In Google Chrome M137, V8 introduced two powerful optimizations for WebAssembly: speculative call_indirect inlining and deoptimization support. Together, these techniques enable the compiler to generate faster machine code by making assumptions based on runtime feedback. This is especially beneficial for WebAssembly with garbage collection (WasmGC), which supports high-level managed languages like Java, Kotlin, and Dart. Early benchmarks show average speedups of over 50% on Dart microbenchmarks, and 1% to 8% on larger real-world applications. Deoptimization also lays the groundwork for future enhancements. Here we answer common questions about these optimizations.
What are speculative optimizations and why are they used in WebAssembly now?
Speculative optimizations involve making assumptions about program behavior based on past execution data. In JavaScript, this is common practice: a JIT compiler might assume a + b is an integer addition because earlier runs used integers. If the assumption later proves false, the engine performs a deoptimization (deopt) to revert to unoptimized code and collect new feedback.

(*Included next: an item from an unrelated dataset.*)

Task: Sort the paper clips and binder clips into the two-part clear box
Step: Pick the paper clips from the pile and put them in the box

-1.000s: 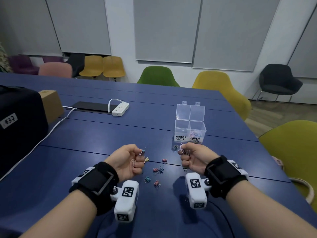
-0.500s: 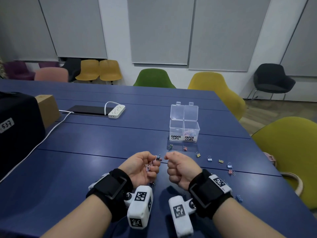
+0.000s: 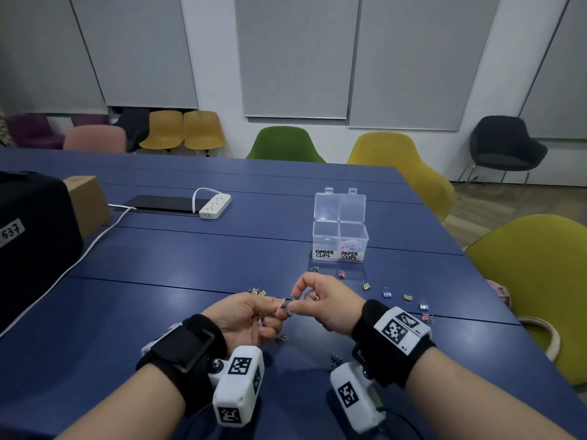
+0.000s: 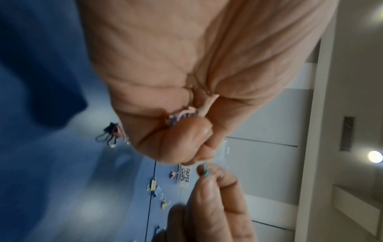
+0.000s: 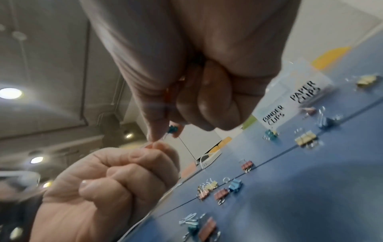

Historically, WebAssembly (Wasm) didn't need speculation because its static typing and ahead-of-time compilation from C/C++/Rust already produced well-optimized binaries. However, the WasmGC proposal changed this. WasmGC introduces high-level types like structs, arrays, and subtyping, making WebAssembly more suitable for managed languages. These dynamic features benefit greatly from speculative optimizations, just as JavaScript does. By using runtime feedback, V8 can now inline functions that are likely to be called, generating more efficient code that runs faster than generic implementations.
How does deoptimization support work for WebAssembly in V8?
Deoptimization is the mechanism that allows V8 to safely undo speculative optimizations when the runtime behavior violates the assumptions made during compilation. For WebAssembly, this is a new capability. Previously, Wasm code was always generated conservatively to handle all possible scenarios, which could be slower.
Now, with deopt support, V8's Liftoff baseline compiler records metadata about where assumptions were made. If those assumptions break (e.g., a previously always-integer addition becomes a float operation), the engine can discard the optimized code and fall back to a slower but correct variant. This process is transparent to the developer and happens at the function granularity. The deoptimized code then collects new feedback, allowing V8 to reoptimize later with updated assumptions. This lifecycle mirrors how JavaScript optimizations work, making Wasm execution more adaptive and efficient when runtime patterns change.
What is speculative call_indirect inlining and how does it improve performance?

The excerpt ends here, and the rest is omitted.